Der Wachmann rief Brians Büro an, um sich eine Bestätigung geben zu lassen, und händigte ihr dann eine Besucherkarte aus. Mit dem Fahrstuhl fuhr sie in den vierten Stock – auf halber Höhe des Gebäudes gelegen, ein graues, fensterloses Labyrinth der Bürokratie.
Brian trat in den Flur, als sie näher kam, und hielt ihr die Tür auf, auf der MfGS 507 stand. Brian, fand Lise, war irgendwie unveränderlich: stets sorgfältig gekleidet, rank und schlank, sonnengebräunt – an den Wochenenden wanderte er gern in den Hügeln oberhalb von Port Magellan. Er lächelte kurz zur Begrüßung, doch insgesamt wirkte er heute steif und distanziert – wie eine Art Stirnrunzeln mit dem ganzen Körper, dachte sie. Was immer jetzt kommen mochte, sie versuchte darauf gefasst zu sein.
Brian stand drei Mitarbeitern vor, von denen jedoch keiner anwesend war. »Komm rein«, sagte er. »Setz dich. Wir müssen uns unterhalten. Es ist wohl am besten, wenn wir das so schnell wie möglich hinter uns bringen.«
Selbst in dieser Situation war er unbeirrbar freundlich, eine seiner Eigenschaften, die sie besonders frustrierend fand. Ihre Ehe war von Anfang an nicht gut gelaufen. Nicht unbedingt eine Katastrophe, aber eine Fehlentscheidung, der weitere Fehlentscheidungen gefolgt waren – von denen sie sich manche selbst nicht gern eingestand. Und noch schlimmer war, dass sie sich nicht in der Lage sah, ihre Unzufriedenheit auf eine Weise mitzuteilen, die Brian verstehen könnte. Brian ging jeden Sonntag in die Kirche, Brian glaubte an Anstand und Schicklichkeit, Brian verachtete die Komplexität und Unverständlichkeit der Nachspinwelt. Das war es letzten Endes, was Lise nicht ertragen konnte, das kannte sie schon zur Genüge von ihrer Mutter. Was sie sich stattdessen wünschte, war, was ihr Vater in jenen Nächten, in denen sie die Sterne beobachtet hatten, so leidenschaftlich zu vermitteln versucht hatte: Ehrfurcht oder, wenn schon nicht das, zumindest Courage.

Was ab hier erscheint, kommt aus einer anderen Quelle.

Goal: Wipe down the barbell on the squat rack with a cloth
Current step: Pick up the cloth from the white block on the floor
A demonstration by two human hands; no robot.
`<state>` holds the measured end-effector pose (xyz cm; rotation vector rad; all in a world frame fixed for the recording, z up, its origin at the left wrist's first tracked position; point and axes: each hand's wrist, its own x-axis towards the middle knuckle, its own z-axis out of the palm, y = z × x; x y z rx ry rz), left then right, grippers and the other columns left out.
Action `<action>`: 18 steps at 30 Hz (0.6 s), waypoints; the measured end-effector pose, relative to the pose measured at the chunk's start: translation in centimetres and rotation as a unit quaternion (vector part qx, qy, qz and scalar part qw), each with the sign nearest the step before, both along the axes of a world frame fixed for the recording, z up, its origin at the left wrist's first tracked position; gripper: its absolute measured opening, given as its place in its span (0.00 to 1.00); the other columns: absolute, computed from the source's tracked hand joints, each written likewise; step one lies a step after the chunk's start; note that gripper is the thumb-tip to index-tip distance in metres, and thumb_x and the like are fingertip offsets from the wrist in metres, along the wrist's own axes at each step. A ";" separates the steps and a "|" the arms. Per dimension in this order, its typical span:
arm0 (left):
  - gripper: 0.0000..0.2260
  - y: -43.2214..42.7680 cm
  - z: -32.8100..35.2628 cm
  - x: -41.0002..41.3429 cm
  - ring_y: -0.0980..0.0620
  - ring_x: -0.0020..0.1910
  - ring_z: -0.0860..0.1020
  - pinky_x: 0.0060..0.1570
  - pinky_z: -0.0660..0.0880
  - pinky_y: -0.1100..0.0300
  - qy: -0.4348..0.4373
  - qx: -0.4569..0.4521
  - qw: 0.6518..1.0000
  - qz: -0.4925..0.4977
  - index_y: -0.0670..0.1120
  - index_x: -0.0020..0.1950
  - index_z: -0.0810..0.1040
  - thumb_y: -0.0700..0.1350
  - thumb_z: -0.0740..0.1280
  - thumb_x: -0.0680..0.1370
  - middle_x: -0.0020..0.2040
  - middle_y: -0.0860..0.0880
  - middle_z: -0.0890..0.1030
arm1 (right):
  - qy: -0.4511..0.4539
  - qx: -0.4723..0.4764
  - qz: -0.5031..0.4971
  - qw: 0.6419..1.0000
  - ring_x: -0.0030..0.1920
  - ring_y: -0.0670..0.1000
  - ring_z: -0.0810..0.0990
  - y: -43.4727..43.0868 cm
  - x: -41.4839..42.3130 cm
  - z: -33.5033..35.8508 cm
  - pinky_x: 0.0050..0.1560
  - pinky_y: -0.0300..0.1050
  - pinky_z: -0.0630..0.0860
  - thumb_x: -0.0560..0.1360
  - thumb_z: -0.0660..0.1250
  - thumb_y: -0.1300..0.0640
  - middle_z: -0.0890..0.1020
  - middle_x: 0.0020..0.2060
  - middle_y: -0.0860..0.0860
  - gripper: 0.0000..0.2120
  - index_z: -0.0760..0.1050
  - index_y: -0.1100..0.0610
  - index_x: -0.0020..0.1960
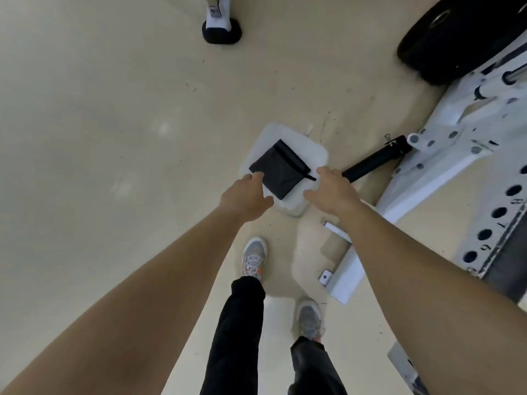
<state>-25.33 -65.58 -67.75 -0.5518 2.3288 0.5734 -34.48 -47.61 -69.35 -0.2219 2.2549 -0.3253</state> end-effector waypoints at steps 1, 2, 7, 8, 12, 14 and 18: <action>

Brian besaß – gelegentlich – Charme, er war ein durch und durch ernsthafter Mensch und auf seine Weise bereit, für das einzustehen, woran er glaubte. Aber er hatte Angst vor dem, was aus der Welt geworden war – und das konnte sie nicht akzeptieren.
Sie nahm Platz. Er zog einen zweiten Stuhl heran und setzte sich ihr gegenüber, sodass sich ihre Knie fast berührten. »Das wird jetzt vielleicht nicht die angenehmste Unterhaltung, die wir je hatten«, sagte er. »Aber sie ist zu deinem Besten, Lise. Bitte behalt das im Hinterkopf.«
Turk dachte noch immer über sein Gespräch mit Tomas nach, als er am Nachmittag am Flugplatz eintraf. Er wollte kurz sein Flugzeug inspizieren, bevor er nach Hause fuhr. Die kleine Skyrex, ein zweimotoriges Propellerflugzeug mit starren Flügeln, war fast fünf Jahre alt und musste weitaus häufiger repariert und gewartet werden als früher. Gerade erst war ein neuer Benzineinspritzer eingebaut worden, und Turk wollte mit eigenen Augen sehen, was die Mechaniker angestellt hatten. Also parkte er auf seinem üblichen Platz hinter dem Frachtgebäude und überquerte ein von Asche und Regen wollgrau gefärbtes Stück Rollfeld, doch als er zum Hangar kam, fand er die Tür mit einem Vorhängeschloss verriegelt. Hinter dem Schloss steckte ein Zettel, der ihn auffordert, bei Mike Arundji vorzusprechen.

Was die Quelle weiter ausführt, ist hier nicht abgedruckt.